In 1996, McFeeters proposed the normalized difference water index (NDWI), leveraging the unique reflectance characteristics of water bodies in remote sensing images, high reflectance in the green band and low reflectance in the near-infrared band. This index enables effective extraction of water bodies from remote sensing images and has become a classic and widely cited method in water body extraction, with thousands of references in academic research. While NDWI is widely applied to remote sensing images, its application to airborne LiDAR point cloud data remains limited. Compared to remote sensing image data, airborne LiDAR offers advantages such as high-precision laser point cloud data acquisition, independence from solar radiation, and greater operational flexibility. To address this gap, we propose a novel NDWI-LiDAR method that facilitates the rapid and accurate extraction of water body information by using only the elevation data from dual-frequency laser point clouds, overcoming the dependence on full waveform data.
In this paper, the proposed NDWI-LiDAR leverages the uncertainty and measurement bias of green lasers in water surface measurements and is based on the point clouds generated by airborne infrared and green lasers. The expression form of this index is similar to that of the NDWI, but the pixel values of the near-infrared and green bands in remote sensing images are replaced by the elevations of infrared and green laser points. First, the raw measurement data from the infrared and green lasers are used to calculate the positions of the laser footprints, resulting in infrared and green laser point clouds, respectively. Second, the expression for NDWI-LiDAR is provided based on the different characteristics of infrared and green lasers in water and land measurements. Third, a land?water discriminator utilizing the NDWI-LiDAR is introduced, with the Otsu method applied to establish the threshold for water extraction. Finally, the pulse numbers of adjacent laser points are analyzed to differentiate and eliminate noisy water points, thus obtaining the final water surface laser points and realizing accurate water body extraction from airborne laser point clouds (Fig. 5).
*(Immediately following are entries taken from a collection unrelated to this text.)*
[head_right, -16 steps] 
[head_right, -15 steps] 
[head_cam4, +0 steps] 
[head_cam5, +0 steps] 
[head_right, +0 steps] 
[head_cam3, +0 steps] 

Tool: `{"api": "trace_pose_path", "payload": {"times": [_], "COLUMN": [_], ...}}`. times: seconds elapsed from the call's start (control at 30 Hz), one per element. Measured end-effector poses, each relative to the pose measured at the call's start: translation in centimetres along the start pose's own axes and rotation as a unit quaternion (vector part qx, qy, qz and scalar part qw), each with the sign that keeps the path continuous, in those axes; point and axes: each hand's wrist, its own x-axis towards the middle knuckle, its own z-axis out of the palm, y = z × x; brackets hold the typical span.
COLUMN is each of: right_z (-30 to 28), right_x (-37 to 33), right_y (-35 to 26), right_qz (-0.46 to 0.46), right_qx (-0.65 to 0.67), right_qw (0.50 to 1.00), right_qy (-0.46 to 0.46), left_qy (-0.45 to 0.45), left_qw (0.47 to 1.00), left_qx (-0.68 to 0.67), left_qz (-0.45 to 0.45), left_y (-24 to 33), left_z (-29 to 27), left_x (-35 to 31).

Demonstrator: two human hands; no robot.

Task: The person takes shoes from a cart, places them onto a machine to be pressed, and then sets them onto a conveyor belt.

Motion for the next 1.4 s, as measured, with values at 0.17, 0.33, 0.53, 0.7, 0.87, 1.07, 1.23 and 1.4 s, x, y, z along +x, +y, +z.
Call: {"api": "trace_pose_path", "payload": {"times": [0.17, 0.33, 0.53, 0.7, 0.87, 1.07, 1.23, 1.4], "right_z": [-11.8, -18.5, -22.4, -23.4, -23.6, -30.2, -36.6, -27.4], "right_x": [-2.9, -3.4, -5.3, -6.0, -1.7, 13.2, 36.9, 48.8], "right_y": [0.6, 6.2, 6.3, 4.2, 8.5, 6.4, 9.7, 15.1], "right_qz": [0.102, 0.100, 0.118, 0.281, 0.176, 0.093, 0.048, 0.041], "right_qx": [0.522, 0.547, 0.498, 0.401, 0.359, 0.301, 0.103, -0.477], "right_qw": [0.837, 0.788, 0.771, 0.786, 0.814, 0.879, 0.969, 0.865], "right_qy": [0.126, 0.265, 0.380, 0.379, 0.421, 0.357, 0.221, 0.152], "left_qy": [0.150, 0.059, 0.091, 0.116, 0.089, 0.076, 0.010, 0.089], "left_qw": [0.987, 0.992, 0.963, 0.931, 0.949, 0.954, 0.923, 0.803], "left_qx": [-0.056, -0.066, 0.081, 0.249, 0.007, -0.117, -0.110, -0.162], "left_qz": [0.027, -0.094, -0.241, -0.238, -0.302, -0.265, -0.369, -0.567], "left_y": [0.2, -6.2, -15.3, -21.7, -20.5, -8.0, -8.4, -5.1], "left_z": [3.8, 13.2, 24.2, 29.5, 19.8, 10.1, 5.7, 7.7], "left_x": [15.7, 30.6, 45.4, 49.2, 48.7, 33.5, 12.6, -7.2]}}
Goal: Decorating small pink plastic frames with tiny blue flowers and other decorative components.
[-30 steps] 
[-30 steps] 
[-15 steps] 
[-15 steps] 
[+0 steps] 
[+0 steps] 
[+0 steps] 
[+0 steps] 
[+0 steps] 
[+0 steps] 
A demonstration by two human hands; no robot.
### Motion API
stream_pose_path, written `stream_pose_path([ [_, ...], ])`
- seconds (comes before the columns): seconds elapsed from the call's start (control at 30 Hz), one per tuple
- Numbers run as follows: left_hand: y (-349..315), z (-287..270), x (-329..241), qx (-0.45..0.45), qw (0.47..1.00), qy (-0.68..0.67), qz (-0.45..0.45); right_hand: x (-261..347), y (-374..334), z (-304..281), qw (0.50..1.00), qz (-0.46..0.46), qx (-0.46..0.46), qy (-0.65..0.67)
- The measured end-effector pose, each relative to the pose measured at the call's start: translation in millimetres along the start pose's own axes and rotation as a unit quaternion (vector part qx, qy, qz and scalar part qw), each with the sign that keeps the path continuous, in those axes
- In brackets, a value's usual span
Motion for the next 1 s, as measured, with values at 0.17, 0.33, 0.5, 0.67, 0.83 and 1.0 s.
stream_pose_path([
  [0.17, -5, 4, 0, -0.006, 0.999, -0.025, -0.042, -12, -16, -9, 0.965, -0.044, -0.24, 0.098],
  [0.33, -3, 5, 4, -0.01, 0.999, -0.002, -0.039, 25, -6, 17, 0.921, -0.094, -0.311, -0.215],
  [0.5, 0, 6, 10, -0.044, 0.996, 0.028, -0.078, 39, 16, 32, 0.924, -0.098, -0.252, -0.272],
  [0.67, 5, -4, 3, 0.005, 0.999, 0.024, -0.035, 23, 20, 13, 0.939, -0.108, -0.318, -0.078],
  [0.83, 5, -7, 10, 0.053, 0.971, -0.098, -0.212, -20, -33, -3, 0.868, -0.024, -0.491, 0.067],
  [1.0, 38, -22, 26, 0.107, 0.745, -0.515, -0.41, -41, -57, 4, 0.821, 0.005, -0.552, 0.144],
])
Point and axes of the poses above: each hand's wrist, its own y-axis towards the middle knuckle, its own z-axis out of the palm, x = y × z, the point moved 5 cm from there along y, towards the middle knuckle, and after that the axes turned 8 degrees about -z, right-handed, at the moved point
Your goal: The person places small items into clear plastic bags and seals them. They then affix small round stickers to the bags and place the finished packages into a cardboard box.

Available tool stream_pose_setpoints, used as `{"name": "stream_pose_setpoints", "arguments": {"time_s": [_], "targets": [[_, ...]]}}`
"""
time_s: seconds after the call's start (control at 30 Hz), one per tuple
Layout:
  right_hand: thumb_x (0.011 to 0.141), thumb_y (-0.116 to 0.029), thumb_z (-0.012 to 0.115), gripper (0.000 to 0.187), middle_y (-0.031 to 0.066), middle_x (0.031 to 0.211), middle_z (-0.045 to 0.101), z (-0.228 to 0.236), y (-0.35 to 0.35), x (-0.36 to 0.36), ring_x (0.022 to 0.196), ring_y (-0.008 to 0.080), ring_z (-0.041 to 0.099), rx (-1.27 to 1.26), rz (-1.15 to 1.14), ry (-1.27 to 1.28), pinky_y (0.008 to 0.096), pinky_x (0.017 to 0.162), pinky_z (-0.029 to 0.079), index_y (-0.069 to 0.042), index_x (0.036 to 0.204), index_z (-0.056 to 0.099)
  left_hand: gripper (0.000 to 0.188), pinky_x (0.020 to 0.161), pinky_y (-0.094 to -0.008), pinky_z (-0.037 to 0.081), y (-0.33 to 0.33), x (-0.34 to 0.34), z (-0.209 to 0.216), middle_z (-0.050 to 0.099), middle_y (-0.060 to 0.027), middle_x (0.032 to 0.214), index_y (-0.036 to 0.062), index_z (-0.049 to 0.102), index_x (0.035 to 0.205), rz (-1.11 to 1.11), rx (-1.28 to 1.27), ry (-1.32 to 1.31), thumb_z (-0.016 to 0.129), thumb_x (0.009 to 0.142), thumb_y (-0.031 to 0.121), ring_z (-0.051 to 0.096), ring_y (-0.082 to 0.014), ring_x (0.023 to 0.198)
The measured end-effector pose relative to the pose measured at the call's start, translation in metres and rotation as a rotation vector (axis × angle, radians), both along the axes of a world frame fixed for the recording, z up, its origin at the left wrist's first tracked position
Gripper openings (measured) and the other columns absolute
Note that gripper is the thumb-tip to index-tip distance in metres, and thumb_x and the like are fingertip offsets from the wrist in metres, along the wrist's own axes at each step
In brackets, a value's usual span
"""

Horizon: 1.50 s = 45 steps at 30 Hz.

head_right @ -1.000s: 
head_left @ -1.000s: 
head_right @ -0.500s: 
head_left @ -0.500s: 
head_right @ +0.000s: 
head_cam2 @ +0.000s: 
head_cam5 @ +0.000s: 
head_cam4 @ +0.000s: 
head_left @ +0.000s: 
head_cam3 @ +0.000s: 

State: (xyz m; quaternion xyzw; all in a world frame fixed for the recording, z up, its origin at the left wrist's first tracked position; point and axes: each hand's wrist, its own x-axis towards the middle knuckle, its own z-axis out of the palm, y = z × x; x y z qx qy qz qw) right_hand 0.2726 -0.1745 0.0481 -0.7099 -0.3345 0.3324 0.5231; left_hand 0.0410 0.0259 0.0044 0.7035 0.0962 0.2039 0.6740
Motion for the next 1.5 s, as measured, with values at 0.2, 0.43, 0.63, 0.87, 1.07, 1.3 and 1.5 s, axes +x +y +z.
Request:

The measurement datasets collected by the Optech CZMIL system are used to validate the correctness and effectiveness of the proposed method. In the experimental area, the NDWI-LiDAR values for land tend toward 0 and negative, whereas those for water are positive. As shown in the NDWI-LiDAR probability density distribution image (Fig. 10), the land and water NDWI-LiDAR data exhibit distinct dual peaks: the peak NDWI-LiDAR density value for water is approximately 0.3, whereas that for land is approximately 0. Compared with the traditional random sample consensus (RANSAC) method, which is based on single-frequency laser point clouds, the NDWI-LiDAR method proposed in this paper reduces the number of incorrectly extracted water points by 86.7% (Fig. 12). Equations (12) and (13) are used to calculate the distance bias and structural similarity (SSIM) index of the land?water interface determined by the two methods. The maximum bias, mean bias, and standard deviation of the land?water interface determined by the NDWI-LiDAR are 25.2, 4.2, and 4.2 m, respectively, with an SSIM value of 0.92. In contrast, the maximum bias, mean bias, and standard deviation determined via the RANSAC method are 50.3, 8.8, and 6.7 m, respectively, with an SSIM value of 0.89 (Table 1).
In the experimental area, the NDWI-LiDAR values for land tended toward 0 and negative values, whereas those for water are positive. From the perspective of the NDWI-LiDAR probability density distribution, the values for land and water significantly differ. The peak NDWI-LiDAR density for water is approximately 0.3, whereas that for land is approximately 0. The results indicate that the NDWI-LiDAR values for land and water are significantly different, suggesting that it is reasonable to use NDWI-LiDAR as a LiDAR-based index for water extraction. Compared with the traditional RANSAC method, which relies on single-frequency laser point clouds, the NDWI-LiDAR method proposed in this paper reduces the number of incorrectly extracted water points by 86.7%, reduces the standard deviation of the land?water interface by 37.3%, and improves the SSIM index by 3.3%. The results demonstrate that the NDWI-LiDAR method effectively leverages the advantages of dual-frequency laser point clouds, thus enabling accurate and efficient acquisition of spatial distribution information for water bodies based on LiDAR point clouds.